По типу своему рассказ этот является упражнением, в стиле раннего толстовского фрагмента «История вчерашнего дня» (1851/1849?). В зачине Толстой формулирует свою задачу: тщательнейшим образом отследить все впечатления и мысли и изложить все случившееся предельно внятно и точно, «чтобы сам бы легко читал себя и другие могли читать меня, как и я сам». Неудивительно, что незавершенный, бессюжетный, интроспективный нарратив Толстого, написанный от первого лица и лишенный каких-либо внешних примет литературности, оказался созвучен такому писателю, как Варшавский, работавшему в жанре человеческого документа. Однако героя Варшавского не удовлетворяет подобный метод фиксации личной истории. Он во всех деталях вспоминает цепочку событий, имевших место накануне на университетской лекции, но не может извлечь из них никакого определенного смысла. Как носитель модернистского сознания XX века, герой Варшавского острее ощущает бессмысленность бытия и невозможность постичь его рациональным путем. В его признании звучит и скепсис по поводу адекватности языка для объяснения не только мира, но и самого себя и собственной экзистенциальной тревоги:
Вот я вспомнил почти все, что было на вчерашней лекции. И что же – все эти подробности ничего не говорят о тревоге, которую я все время чувствовал и которая происходила оттого, что моя собственная и окружающая меня жизнь казалась мне непонятной и непостижимой и все мои усилия понять, что же такое значит – жить, были так же напрасны, как если бы я пытался прочесть фразу, написанную неизвестным мне алфавитом (193).
Помимо воспроизведения толстовской рефлексии, Варшавский заимствует у него и некоторые стилистические приемы (хотя его длинные пассажи одновременно напоминают и синтаксис Пруста). Абсурдность мироустройства, претенциозность научного дискурса, поверхностность и тщеславность человеческого поведения переданы через характерный толстовский прием остранения. Однако эффект этот Варшавский создает, используя иконографический код авангарда: произвольное нагромождение форм, контрастные цвета, множественность перспектив и нарушение пропорций отражают фантасмагоричность мира, который предстает в виде «страшного футуристического натюрморта» и «мертвой механической системы призрачных геометрических фигур и тел». В частности, описание лысой головы преподавателя на фоне черной доски напоминает портрет в стилистике кубизма:
Профессор сидел далеко внизу за длинным дубовым прилавком кафедры. Видны были только толстые покатые плечи и красное лицо с белым клинышком бородки и орлиным носом, подпертое высоким и очень твердым воротничком. На эту голову одет огромный голый лоб, который кажется сделанным из выпуклого картона, покрытого розовой маслянистой краской, и тускло блестит отраженным светом электрических ламп, слабо сияя на черной четырехугольной аспидной доске (189).

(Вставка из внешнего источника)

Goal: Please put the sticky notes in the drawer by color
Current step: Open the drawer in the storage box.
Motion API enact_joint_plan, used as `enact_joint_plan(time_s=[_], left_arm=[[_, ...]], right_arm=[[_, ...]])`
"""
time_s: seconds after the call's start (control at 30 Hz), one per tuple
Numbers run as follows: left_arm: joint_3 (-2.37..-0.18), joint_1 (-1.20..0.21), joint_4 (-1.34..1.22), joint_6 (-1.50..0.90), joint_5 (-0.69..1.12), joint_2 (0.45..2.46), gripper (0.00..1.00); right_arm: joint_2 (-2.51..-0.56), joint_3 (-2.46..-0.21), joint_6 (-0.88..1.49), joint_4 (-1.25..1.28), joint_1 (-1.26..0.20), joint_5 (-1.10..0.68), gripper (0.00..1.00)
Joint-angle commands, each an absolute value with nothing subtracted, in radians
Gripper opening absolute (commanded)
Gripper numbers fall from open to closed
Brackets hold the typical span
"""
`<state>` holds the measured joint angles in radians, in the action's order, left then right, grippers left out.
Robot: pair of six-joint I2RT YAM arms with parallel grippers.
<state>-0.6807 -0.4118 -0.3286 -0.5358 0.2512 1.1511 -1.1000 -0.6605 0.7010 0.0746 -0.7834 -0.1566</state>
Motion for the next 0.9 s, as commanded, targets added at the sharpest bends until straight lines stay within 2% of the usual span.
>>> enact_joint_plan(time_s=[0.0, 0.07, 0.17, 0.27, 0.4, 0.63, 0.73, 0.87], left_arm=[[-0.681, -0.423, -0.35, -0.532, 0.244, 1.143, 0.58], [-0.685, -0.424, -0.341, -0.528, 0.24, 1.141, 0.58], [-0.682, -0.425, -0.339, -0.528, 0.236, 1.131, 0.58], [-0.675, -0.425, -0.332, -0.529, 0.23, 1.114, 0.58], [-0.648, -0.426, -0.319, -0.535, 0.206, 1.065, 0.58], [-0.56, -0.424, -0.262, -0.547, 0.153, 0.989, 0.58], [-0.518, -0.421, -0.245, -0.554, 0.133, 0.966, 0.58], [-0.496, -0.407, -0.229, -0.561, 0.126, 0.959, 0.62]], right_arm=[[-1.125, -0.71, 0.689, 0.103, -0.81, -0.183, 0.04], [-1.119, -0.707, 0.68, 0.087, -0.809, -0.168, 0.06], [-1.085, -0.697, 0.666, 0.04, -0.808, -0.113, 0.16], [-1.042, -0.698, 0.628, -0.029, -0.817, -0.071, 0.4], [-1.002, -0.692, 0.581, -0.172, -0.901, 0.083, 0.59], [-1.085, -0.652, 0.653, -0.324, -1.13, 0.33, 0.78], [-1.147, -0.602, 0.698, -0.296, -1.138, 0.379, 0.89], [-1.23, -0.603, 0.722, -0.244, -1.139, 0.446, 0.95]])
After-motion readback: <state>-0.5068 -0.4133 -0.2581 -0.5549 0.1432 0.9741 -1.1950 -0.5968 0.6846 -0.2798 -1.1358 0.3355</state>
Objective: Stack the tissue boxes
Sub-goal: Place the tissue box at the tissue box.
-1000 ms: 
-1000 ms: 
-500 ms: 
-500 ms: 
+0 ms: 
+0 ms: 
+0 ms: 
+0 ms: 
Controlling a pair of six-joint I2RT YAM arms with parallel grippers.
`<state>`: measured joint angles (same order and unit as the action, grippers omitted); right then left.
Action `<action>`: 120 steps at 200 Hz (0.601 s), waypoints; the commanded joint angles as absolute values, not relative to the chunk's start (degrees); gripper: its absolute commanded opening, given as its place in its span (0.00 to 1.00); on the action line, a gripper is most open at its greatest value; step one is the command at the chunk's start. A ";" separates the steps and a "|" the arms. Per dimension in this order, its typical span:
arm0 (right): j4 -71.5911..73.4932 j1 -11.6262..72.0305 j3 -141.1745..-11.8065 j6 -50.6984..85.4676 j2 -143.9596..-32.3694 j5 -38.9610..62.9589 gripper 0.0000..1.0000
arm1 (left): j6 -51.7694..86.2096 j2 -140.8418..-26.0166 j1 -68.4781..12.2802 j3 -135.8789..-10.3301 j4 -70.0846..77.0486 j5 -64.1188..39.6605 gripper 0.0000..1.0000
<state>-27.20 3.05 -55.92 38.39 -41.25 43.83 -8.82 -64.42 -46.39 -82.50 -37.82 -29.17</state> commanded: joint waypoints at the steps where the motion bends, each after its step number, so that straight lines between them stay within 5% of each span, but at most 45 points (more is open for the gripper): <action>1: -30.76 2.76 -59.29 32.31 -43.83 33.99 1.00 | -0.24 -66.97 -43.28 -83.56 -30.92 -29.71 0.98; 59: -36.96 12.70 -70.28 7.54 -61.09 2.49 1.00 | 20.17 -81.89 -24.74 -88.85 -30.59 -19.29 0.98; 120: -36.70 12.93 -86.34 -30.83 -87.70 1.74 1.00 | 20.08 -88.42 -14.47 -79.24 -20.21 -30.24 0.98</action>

Даже речь этого величавого профессора приобретает в воображении героя пространственные, геометрические формы, а мысль его «высовывается, как острый угол неподвижного каменного куба» (190). Изобразительное искусство авангарда, с его цветовым диссонансом и искаженными формами, становится способом фиксации травмированного сознания эмигранта. Еще один прием – стяжение идиоматических выражений, придающее речи абсурдность и дисгармонию: «Вы замечательно решили квадратуру круга личных публичных прав. Вы станете золотым гвоздем нашего кружка» (189 – 190).